Directions:
All that is wanted is an exact copy of the lines below, starting at the one that contains "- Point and" and running to the end.

-- Provided data follows --

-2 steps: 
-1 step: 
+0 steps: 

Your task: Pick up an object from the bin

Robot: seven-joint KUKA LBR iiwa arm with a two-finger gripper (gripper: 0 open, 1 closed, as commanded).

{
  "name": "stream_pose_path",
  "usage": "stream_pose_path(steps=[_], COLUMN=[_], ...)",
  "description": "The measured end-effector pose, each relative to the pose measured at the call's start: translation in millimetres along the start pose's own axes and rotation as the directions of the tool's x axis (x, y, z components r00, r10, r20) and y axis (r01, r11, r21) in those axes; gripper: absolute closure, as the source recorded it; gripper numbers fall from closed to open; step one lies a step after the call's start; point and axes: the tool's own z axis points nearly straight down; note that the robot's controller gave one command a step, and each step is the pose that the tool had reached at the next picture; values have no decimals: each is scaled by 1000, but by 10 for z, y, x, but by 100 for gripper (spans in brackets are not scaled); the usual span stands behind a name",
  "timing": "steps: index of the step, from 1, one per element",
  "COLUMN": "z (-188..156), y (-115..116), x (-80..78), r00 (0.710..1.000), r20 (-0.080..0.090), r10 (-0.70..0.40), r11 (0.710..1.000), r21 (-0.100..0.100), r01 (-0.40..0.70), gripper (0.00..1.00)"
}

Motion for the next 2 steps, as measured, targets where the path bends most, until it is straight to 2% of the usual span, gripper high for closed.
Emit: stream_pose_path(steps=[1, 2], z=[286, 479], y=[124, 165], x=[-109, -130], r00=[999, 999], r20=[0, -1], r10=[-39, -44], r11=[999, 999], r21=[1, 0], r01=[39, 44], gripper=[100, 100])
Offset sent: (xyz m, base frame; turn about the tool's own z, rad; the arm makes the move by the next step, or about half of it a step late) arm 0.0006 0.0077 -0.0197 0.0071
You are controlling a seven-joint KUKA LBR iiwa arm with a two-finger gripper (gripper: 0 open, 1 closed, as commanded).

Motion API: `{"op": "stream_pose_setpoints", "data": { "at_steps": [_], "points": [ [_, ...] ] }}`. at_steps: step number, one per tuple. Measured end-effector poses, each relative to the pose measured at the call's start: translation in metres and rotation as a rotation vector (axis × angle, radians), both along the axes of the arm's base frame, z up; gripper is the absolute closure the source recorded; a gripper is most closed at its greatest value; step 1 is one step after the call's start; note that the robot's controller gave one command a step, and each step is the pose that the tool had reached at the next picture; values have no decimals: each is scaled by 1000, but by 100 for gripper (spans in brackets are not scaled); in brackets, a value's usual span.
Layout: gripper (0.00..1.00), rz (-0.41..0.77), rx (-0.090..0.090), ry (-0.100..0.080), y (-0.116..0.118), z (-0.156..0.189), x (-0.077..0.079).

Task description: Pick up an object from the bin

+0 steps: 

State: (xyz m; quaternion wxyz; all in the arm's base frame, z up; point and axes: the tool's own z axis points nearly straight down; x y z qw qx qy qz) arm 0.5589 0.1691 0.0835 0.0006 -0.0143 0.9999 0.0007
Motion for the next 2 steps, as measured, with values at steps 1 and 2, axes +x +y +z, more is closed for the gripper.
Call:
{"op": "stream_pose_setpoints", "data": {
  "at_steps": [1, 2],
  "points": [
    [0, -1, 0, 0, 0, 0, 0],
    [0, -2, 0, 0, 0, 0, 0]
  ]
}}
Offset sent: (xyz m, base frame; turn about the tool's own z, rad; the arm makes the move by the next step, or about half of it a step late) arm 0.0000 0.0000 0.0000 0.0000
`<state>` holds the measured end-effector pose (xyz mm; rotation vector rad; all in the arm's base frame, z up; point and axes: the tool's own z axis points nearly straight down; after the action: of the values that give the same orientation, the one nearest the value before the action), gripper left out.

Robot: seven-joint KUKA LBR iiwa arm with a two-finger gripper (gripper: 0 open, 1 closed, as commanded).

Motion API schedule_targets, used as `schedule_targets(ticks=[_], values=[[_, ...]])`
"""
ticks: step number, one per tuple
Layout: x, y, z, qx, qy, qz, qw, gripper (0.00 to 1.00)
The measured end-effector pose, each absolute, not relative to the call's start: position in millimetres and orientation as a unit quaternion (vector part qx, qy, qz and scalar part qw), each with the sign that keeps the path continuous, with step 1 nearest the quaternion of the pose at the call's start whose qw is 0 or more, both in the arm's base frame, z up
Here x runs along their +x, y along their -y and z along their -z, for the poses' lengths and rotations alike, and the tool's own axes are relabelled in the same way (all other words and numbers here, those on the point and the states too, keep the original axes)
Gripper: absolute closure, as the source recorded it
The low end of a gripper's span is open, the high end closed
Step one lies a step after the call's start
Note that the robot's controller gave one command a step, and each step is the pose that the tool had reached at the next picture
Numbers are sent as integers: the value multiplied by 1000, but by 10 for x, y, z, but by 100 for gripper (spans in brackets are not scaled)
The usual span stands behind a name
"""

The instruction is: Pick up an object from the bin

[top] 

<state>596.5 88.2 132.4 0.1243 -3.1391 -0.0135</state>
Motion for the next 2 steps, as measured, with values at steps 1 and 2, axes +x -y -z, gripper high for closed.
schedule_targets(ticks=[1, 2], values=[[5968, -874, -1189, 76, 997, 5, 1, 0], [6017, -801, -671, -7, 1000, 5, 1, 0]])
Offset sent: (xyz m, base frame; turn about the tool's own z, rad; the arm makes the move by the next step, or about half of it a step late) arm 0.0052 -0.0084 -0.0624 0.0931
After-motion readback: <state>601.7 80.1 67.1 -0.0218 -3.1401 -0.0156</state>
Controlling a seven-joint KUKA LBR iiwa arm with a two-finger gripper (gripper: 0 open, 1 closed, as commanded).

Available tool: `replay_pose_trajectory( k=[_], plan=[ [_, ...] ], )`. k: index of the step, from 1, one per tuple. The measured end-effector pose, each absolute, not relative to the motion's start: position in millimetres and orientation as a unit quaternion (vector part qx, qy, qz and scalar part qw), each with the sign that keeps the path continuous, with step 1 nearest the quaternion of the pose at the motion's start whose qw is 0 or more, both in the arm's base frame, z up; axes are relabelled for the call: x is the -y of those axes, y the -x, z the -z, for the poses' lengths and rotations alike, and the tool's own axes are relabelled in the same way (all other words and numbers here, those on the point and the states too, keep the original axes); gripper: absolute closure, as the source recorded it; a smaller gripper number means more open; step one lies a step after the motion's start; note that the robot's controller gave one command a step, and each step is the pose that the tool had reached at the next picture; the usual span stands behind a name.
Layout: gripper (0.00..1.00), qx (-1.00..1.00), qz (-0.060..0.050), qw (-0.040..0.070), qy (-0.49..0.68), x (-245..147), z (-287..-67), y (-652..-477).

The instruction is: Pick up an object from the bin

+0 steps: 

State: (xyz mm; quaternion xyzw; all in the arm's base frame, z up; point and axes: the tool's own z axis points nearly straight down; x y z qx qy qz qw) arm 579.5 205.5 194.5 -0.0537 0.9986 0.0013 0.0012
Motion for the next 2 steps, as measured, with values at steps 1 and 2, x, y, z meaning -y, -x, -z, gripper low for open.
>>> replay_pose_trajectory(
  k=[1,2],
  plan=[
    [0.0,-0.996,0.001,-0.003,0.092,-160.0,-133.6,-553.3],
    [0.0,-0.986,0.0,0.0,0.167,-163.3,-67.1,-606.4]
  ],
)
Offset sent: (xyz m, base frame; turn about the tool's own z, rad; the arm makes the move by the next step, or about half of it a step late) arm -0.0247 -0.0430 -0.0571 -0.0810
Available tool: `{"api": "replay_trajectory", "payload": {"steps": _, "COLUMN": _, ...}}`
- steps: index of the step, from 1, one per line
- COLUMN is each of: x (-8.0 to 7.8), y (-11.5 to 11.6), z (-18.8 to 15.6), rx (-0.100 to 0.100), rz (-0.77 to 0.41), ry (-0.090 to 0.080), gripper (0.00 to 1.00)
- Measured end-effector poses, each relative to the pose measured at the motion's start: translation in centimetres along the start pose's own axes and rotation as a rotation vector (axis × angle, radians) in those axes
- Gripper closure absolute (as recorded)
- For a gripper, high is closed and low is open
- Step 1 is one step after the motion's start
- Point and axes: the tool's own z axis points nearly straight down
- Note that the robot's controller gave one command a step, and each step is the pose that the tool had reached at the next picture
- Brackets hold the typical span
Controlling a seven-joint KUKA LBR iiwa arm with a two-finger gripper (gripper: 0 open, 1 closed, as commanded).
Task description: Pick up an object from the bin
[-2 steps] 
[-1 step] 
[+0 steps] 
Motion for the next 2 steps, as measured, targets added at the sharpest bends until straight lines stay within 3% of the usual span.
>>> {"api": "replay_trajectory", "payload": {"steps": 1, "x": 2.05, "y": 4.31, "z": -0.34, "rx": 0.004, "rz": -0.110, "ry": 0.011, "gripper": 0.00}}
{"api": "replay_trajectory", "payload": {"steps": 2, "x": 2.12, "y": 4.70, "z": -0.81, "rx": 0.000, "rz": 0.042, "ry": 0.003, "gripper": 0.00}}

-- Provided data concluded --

Answer section:
- Point and axes: the tool's own z axis points nearly straight down
- Note that the robot's controller gave one command a step, and each step is the pose that the tool had reached at the next picture
- Brackets hold the typical span
Controlling a seven-joint KUKA LBR iiwa arm with a two-finger gripper (gripper: 0 open, 1 closed, as commanded).
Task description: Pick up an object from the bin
[-2 steps] 
[-1 step] 
[+0 steps] 
Motion for the next 2 steps, as measured, targets added at the sharpest bends until straight lines stay within 3% of the usual span.
>>> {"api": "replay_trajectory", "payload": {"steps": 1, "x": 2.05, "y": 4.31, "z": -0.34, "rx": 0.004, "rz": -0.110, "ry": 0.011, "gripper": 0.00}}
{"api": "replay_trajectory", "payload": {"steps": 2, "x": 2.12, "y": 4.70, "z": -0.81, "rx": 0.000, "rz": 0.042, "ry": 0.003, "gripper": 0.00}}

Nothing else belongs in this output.